The reason I am asking this, is because I am now trying to switch the file over to mmaped memory instead of std::ostreams. This means, that writing the char* data will be really simple, but writing vectors will be byte by byte. What would I have to provide for in my class for the STL to optimize the copying away (probably using memcpy)? I am guessing I need the right kind of iterators, but what do they need, so the STL will know it can just memcopy instead of walking them.

I know this is asking a lot of stuff I should not normally care about (principle of encapsulation is a great thing usually). And of course I know of Knuths rule of optimization, that is why I am caring about the automatic optimization facilities of the STL.

iostream is for formatted (ie. text) IO only. If you want binary IO, you have to use streambuf classes.

Also, iostreams have the reputation of being slow (for various reasons, and your mileage will vary).

Iostreams use streambuf internally, which adds a layer of indirection, and provides you with automatic buffering. If you need reasonable binary IO throughput, you may want to use streambuf derived classes directly (like fstreambuf) and benchmark it (and disable synchronization with stdio).

Or you can directly use mmap or write. Those functions are quite simple to use, and it should be easy to write your own classes around it.

Oh, and don't assume anything on what the standard library does. If you want to know more about how it does things internally, check the sources of eg. the GNU implementation.

If you aren't sure how well the STL performs, there is no substitute for testing. Time how long it takes to std::copy a chunk of data lots of times, and how long it takes to copy the same amount of data using memcopy, and compare.

Doing these tests yourself will be far more instructive than worrying about STL optimisation.

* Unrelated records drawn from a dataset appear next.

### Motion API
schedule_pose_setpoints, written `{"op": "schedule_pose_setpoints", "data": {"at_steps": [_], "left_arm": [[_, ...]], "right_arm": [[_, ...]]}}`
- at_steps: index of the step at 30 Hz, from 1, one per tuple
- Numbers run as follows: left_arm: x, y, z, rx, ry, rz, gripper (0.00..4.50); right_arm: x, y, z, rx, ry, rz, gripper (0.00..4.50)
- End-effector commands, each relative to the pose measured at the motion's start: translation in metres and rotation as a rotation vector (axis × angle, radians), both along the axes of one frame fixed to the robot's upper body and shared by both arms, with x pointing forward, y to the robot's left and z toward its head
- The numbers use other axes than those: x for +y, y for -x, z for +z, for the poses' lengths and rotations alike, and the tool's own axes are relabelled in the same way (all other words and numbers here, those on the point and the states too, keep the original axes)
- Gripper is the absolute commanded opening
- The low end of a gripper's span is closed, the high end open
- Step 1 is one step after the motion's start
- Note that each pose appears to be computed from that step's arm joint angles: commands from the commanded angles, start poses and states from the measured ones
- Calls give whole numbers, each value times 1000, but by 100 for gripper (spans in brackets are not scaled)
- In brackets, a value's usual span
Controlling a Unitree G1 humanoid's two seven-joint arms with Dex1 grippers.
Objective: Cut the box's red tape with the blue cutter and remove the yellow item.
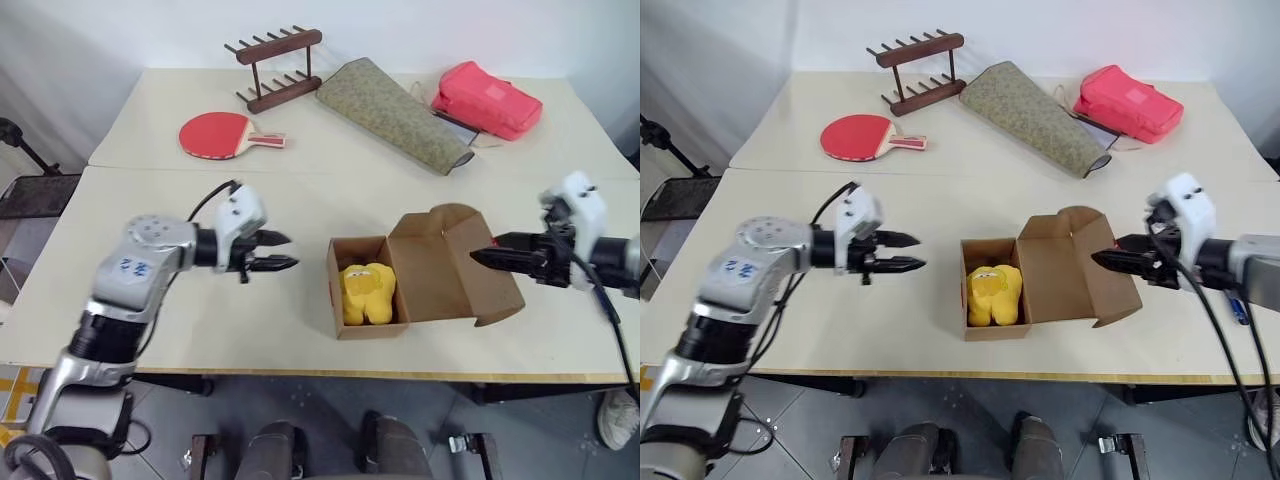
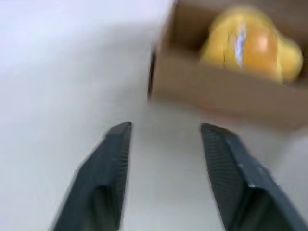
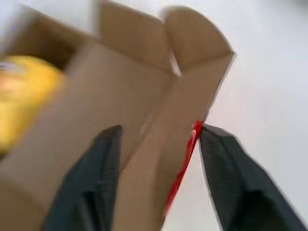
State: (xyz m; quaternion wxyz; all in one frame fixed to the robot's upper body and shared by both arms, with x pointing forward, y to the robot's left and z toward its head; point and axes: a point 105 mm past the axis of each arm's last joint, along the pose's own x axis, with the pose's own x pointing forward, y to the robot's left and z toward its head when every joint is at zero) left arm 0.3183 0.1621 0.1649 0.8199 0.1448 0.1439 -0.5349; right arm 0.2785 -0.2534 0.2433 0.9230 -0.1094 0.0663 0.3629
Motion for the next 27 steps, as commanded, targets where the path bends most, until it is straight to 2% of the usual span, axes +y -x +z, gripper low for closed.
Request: {"op": "schedule_pose_setpoints", "data": {"at_steps": [1,3,4,6,8,11,12,15,17,20,21,24,27], "left_arm": [[24,8,12,-56,72,25,369],[64,23,-11,-29,-6,110,423],[81,34,-20,17,-25,140,441],[103,50,-27,76,-26,190,447],[113,60,-24,114,-3,211,447],[103,58,1,119,49,179,447],[93,55,11,119,69,140,447],[33,41,45,100,96,-93,447],[4,37,57,83,73,-204,447],[-58,31,73,82,26,-426,447],[-73,31,75,101,2,-475,447],[-119,11,55,13,-201,-537,447],[-149,-3,40,-67,-308,-556,447]], "right_arm": [[-8,16,28,-198,68,112,409],[14,30,27,-186,38,271,450],[28,37,22,-188,69,353,450],[48,53,2,-193,187,511,450],[61,60,-9,-204,216,581,450],[71,64,-13,-230,157,562,450],[71,66,-14,-235,165,554,450],[59,71,-13,-234,164,462,450],[53,75,-12,-228,169,425,450],[41,86,-7,-227,177,337,450],[38,89,-6,-224,181,314,450],[34,102,-10,-210,190,242,450],[33,111,-14,-204,188,186,450]]}}
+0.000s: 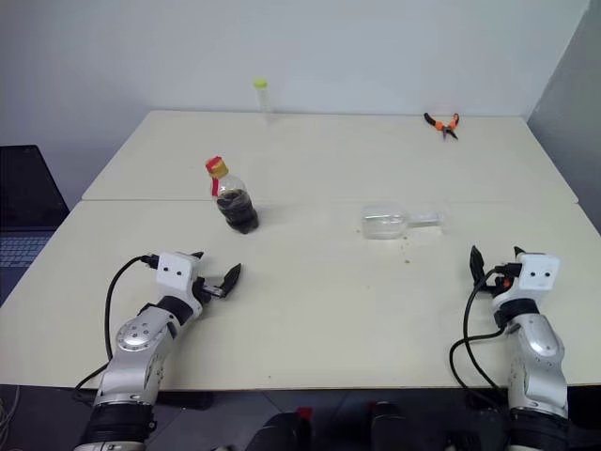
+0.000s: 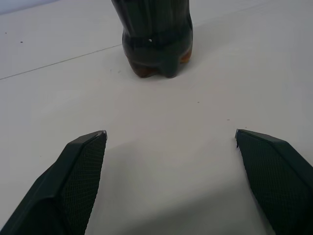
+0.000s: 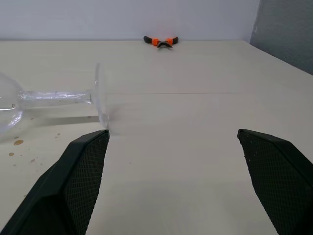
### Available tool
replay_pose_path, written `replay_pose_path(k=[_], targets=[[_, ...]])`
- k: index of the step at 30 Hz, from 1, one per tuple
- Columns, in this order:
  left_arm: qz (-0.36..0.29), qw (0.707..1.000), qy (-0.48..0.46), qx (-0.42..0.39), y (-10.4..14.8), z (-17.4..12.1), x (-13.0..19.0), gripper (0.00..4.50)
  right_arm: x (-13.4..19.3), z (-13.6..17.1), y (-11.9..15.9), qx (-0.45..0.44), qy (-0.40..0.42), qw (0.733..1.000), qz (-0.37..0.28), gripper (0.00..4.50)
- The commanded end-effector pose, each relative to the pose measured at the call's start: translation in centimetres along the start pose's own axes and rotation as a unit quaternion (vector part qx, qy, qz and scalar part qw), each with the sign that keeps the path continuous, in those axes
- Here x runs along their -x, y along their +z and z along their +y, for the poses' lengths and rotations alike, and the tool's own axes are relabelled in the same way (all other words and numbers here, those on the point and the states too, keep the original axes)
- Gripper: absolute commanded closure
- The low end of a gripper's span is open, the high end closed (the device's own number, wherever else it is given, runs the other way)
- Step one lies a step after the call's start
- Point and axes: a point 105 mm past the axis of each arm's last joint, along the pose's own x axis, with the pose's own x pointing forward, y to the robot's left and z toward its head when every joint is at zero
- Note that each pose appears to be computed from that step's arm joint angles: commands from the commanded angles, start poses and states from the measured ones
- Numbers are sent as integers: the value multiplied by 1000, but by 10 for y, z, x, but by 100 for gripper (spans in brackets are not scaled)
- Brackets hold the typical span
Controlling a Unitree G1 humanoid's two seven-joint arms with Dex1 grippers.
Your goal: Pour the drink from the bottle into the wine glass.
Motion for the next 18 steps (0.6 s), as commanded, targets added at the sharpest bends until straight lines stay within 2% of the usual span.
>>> replay_pose_path(k=[1, 10, 15, 18], targets=[[-31, 999, 7, -8, 13, 4, -2, 4, -2, -1, 18, 10, 1, 999, -31, 0], [-81, 996, 17, -16, 30, 15, 4, 4, 3, 15, 32, 16, 44, 998, -48, 0], [-129, 991, 29, 2, 46, 26, 10, 4, 22, 58, 59, -9, 183, 982, -49, 0], [-130, 990, 43, 13, 47, 35, 10, 4, 46, 97, 66, -18, 309, 951, -14, 0]])
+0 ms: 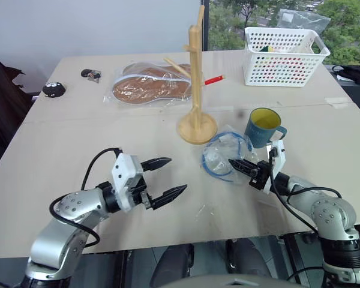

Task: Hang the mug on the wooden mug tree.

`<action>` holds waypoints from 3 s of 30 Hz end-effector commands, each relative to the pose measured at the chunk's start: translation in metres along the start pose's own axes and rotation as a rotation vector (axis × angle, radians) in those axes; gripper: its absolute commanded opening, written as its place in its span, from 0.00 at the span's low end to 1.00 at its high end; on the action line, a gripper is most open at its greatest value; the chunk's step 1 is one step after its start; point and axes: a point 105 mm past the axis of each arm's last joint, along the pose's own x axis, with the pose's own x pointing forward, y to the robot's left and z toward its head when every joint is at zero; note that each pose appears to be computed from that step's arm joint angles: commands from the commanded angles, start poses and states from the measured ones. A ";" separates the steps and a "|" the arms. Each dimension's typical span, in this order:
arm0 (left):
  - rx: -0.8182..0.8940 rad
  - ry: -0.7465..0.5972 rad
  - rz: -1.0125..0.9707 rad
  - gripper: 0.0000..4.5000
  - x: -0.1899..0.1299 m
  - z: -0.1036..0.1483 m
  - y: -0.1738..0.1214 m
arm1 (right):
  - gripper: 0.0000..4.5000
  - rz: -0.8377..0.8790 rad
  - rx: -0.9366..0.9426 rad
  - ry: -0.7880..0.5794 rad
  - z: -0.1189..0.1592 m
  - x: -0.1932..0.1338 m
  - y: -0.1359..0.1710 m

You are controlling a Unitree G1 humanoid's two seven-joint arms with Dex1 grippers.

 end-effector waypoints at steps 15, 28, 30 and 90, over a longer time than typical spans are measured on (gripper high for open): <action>0.047 -0.059 -0.453 1.00 0.048 0.051 -0.027 | 0.02 -0.150 -0.074 0.014 0.023 -0.150 0.036; 0.083 -0.103 -0.291 1.00 0.116 0.066 -0.006 | 0.02 -0.749 -0.396 -0.177 0.119 -0.244 -0.068; 0.093 -0.108 -0.282 1.00 0.124 0.066 -0.010 | 0.02 -0.887 -0.460 -0.277 0.144 -0.255 -0.090; 0.282 -0.039 0.030 1.00 0.149 0.061 -0.002 | 0.00 -0.735 -0.550 -0.229 0.066 -0.056 -0.117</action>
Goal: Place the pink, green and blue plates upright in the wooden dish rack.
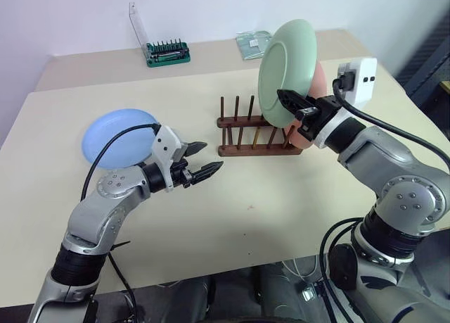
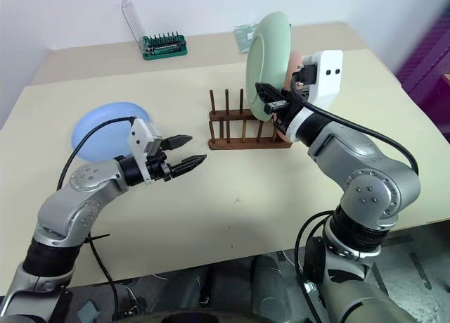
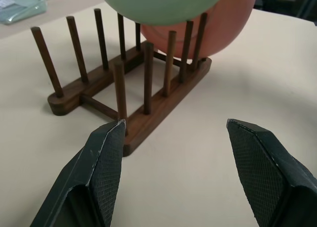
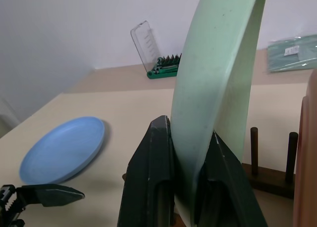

It's not really clear what you're asking. You mention vectors, std::copy, char* and memory-mapped files, but there's no obvious connection between them. Show us some code, or describe what you're trying to do, and with what kind of data types.

But a common optimization in STL implementations is to use memcpy or a similar raw memory copying mechanism as long as the object type you're copying is POD. So assuming this optimization exists in your STL implementation, all you have to do is make sure the objects you're copying are POD types.

But as previously mentioned, the only way to get reliable information about performance is to profile/measure/benchmark it yourself.